Items from a dataset:

· · ·

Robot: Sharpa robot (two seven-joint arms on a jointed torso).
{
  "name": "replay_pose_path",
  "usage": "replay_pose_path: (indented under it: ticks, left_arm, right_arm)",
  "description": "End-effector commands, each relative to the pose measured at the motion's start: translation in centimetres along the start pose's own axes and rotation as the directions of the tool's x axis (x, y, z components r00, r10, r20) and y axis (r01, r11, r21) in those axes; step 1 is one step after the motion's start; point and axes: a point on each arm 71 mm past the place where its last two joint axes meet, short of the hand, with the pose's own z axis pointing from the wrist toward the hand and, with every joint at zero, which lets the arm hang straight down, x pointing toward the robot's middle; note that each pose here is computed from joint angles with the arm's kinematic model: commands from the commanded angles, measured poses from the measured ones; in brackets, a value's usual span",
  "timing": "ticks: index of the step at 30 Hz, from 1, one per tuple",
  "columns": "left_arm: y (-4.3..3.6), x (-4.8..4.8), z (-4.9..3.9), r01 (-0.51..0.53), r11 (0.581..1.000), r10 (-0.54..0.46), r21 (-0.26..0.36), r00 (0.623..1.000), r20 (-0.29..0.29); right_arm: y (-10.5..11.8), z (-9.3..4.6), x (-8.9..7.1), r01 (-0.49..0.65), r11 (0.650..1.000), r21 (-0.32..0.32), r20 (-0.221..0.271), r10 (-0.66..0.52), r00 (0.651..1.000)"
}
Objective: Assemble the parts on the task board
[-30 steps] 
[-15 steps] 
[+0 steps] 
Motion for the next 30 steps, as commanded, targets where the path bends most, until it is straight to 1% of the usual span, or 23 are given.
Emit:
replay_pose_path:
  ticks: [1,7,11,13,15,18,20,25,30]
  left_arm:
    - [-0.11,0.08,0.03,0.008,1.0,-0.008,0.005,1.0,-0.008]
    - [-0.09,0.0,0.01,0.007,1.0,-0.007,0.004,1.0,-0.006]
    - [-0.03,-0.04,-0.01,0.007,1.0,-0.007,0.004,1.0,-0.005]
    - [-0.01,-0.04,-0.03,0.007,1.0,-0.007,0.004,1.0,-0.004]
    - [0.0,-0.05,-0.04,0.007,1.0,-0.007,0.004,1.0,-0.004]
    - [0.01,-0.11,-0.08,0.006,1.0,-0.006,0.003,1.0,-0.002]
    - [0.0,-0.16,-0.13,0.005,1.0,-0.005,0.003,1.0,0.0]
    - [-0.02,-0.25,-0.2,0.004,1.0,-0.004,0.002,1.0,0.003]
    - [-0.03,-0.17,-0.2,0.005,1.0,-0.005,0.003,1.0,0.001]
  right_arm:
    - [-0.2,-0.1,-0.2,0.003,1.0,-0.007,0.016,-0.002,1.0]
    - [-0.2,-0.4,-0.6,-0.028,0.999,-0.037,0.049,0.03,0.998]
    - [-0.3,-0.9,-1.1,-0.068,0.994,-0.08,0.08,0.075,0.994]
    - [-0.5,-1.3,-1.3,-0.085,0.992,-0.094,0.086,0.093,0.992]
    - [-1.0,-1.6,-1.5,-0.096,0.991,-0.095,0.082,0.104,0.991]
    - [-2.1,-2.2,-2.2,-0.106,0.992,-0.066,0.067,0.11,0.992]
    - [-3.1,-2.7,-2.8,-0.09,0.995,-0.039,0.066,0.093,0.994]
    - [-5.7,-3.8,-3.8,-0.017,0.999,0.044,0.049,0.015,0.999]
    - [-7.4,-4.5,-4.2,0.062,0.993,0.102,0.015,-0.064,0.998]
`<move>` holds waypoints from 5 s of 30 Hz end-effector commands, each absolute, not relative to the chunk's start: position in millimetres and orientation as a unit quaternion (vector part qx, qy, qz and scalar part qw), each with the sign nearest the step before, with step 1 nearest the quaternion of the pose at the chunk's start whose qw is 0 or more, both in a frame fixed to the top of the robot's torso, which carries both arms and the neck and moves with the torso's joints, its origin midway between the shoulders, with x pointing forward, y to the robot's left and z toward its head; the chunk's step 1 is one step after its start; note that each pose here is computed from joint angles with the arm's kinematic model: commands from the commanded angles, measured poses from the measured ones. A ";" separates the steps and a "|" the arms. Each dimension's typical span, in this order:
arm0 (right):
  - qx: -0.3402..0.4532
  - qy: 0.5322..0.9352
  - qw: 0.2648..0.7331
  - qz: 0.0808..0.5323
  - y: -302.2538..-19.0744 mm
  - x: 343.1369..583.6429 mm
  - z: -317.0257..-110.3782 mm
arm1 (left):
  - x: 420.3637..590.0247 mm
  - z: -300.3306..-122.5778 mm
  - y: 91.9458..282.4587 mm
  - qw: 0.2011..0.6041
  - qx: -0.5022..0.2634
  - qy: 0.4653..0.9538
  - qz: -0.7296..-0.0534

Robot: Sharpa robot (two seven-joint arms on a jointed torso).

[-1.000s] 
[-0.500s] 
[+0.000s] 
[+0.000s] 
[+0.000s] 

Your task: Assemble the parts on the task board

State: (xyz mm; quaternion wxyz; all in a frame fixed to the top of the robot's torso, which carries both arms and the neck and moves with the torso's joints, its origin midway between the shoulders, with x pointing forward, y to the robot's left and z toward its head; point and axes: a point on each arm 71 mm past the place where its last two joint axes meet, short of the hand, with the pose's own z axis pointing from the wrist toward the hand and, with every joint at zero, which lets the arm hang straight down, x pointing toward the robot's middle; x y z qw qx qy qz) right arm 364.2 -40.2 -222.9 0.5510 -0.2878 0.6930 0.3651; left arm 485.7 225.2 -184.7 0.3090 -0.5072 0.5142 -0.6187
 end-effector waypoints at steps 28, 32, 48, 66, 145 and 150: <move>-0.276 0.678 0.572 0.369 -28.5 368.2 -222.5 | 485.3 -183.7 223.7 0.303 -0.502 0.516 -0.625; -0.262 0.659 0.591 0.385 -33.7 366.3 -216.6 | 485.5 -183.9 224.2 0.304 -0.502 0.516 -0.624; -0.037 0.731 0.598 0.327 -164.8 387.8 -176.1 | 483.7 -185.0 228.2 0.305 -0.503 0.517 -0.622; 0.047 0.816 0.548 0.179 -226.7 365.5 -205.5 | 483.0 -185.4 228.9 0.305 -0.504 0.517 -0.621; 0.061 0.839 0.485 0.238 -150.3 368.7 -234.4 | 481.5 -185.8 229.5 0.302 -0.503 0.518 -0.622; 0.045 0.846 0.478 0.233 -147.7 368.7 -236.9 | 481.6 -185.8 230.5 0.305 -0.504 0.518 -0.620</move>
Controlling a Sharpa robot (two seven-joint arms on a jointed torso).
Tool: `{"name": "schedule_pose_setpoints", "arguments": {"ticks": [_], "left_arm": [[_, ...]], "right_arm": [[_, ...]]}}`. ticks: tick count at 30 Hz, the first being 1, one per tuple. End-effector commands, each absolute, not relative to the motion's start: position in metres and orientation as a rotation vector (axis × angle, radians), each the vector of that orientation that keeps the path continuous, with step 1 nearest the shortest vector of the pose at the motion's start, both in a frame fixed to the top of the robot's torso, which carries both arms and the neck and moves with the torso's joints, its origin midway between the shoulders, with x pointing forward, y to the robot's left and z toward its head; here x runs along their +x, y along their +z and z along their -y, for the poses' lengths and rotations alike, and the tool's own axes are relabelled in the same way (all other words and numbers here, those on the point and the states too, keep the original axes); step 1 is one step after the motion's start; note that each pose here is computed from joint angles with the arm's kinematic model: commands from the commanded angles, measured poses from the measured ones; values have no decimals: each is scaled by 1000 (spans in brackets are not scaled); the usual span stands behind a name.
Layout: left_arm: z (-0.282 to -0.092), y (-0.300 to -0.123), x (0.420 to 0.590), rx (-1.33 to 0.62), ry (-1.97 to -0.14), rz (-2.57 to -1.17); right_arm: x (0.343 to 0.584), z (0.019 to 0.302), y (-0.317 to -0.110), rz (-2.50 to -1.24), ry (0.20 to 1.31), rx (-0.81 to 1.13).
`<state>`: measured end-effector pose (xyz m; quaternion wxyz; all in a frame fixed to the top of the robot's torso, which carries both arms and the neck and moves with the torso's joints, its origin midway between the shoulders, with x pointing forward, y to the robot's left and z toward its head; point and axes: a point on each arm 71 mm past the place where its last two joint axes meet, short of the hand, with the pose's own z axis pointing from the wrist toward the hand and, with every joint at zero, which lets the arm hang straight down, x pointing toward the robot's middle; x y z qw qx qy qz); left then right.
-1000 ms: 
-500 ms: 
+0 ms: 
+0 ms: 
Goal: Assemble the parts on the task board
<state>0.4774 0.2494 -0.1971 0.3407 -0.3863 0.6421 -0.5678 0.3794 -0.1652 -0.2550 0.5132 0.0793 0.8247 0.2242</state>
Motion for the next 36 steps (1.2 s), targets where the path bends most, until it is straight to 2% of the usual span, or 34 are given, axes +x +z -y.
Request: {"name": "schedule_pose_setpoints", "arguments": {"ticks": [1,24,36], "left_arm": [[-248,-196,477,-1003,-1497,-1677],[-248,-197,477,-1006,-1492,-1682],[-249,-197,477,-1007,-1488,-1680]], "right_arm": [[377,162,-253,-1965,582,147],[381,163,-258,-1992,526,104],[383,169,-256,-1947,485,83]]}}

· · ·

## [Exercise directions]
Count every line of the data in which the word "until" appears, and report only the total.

## [Output of the task]
2